AIDS epidemic seen threatening `Asian promise'
AIDS epidemic seen threatening `Asian promise'
MANILA (Reuter): The AIDS epidemic is threatening growth and
progress in booming Asia, where 30 percent of world HIV cases are
projected to be found by 2000, speakers at an Asian Development
Bank-sponsored meeting said yesterday.
They said a large commercial sex industry and intravenous drug
use were hastening the spread of the disease in the region, known
as the world's engine of growth.
Although the severity of the threat of AIDS varies from
country to country, the disease is bound to have serious economic
and social costs, they said.
"The HIV epidemic is the enemy of 'Asian promise'," ADB Vice-
President Peter Sullivan said at the start of a meeting of the
ADB and the UN Development Program (UNDP) on the economic
implications of HIV/AIDS.
"It threatens much of the progress that has been made over the
past two decades and endangers economic growth in countries that
have introduced growth-enhancing, economy-wide reforms only
recently," he said.
In Asia, the first cases of acquired immune deficiency
syndrome were reported only in the mid-1980s but by 1991 over one
million cases of infection with the AIDS-causing human immuno-
deficiency virus were estimated to have already occurred, ADB
economist Myo Thant said in a paper.
He said that, while there was wide disparity between estimates
and actual numbers, a clear trend showed the epidemic was moving
steadily towards developing countries, particularly those in
Asia.
Thant said two million of the total 14 million HIV cases in
the world were from South and Southeast Asia, adding that the
situation was likely to become even more severe in the future.
Sex industry
He cited World Health Organization (WHO) estimates that 10
million, or 30 percent, of the 30 million to 40 million HIV cases
worldwide by year 2000 might be from Asia alone.

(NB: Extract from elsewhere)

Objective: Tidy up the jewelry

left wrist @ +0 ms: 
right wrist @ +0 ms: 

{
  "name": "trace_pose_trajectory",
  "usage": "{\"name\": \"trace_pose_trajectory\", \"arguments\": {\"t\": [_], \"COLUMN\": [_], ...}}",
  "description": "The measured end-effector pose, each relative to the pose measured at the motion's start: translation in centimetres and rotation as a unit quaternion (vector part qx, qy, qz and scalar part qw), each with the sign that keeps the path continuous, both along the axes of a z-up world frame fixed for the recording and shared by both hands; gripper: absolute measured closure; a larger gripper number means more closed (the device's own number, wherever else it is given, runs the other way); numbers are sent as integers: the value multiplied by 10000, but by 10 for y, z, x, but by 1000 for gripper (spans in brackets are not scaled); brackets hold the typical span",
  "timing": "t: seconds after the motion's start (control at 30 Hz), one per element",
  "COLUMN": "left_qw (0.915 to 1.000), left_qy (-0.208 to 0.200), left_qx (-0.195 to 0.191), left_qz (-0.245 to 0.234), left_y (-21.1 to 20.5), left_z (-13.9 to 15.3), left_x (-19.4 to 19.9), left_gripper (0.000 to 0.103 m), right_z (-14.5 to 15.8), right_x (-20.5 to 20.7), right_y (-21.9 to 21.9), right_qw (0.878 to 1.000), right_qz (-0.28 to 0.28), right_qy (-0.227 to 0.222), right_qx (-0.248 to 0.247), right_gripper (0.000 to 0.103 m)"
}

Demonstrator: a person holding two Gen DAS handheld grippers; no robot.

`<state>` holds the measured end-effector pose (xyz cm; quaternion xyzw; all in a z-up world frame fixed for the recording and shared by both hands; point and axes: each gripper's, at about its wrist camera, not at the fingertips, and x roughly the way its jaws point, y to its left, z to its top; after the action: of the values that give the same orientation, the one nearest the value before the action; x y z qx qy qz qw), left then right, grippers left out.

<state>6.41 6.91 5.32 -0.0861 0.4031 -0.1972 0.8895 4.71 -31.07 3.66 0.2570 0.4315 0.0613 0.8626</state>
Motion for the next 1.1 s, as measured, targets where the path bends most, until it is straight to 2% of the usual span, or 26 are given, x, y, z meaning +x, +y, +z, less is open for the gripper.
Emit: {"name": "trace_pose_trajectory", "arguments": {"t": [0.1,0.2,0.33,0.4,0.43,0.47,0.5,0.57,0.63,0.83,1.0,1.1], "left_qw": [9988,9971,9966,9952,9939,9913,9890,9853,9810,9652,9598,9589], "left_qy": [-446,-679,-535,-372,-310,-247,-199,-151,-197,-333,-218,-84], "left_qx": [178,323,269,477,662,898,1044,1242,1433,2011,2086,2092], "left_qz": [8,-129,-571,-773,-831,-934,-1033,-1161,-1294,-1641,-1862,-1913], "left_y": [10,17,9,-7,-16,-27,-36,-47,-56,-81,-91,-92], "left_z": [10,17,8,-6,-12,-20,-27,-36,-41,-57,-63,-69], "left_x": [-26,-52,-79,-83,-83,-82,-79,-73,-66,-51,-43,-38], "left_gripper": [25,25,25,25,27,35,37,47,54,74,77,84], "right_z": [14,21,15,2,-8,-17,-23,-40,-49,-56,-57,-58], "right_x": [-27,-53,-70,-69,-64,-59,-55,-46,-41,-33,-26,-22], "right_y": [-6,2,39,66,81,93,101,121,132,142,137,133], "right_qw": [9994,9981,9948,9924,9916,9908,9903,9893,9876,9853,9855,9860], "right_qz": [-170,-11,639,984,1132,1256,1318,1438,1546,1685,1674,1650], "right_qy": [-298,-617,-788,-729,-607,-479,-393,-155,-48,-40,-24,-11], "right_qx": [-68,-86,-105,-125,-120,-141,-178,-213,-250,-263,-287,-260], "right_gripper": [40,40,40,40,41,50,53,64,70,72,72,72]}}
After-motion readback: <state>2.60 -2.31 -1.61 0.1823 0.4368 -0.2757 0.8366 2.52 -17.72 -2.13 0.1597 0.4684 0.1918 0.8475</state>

India and Thailand, Thant said, had fewer than 1,000 HIV cases
in 1987. By 1993, the infections were estimated to have grown to
at least one million cases in India and half a million in
Thailand.
The HIV/AIDS epidemic will force a re-thinking of the role of
tourism in economic development, Thant said.
He said while not all tourism was sex-oriented, Asia would
need to re-examine attitudes towards implicitly using the sex
industry as a tourist attraction.
This particularly applies to countries that are just beginning
to rely on tourism as a quick solution to earning foreign
exchange.
Bhaichand Patel, UNDP officer-in-charge in the Philippines,
said HIV/AIDS, more than a public-health problem, was a major
factor in a country's socio-economic agenda.
Citing a World Bank report, he said many of those who fell ill
and eventually died of AIDS in developing countries were from the
economically active and productive group in society.
Officials said although prevention could be costly for most of
the developing countries, it was far cheaper to invest in
preventive activities than battling widespread AIDS.
"For most Asian countries, the insurance premium on the AIDS
epidemic when compared to the costs and strains imposed on the
nation state is the lesser of two evils," Thant said.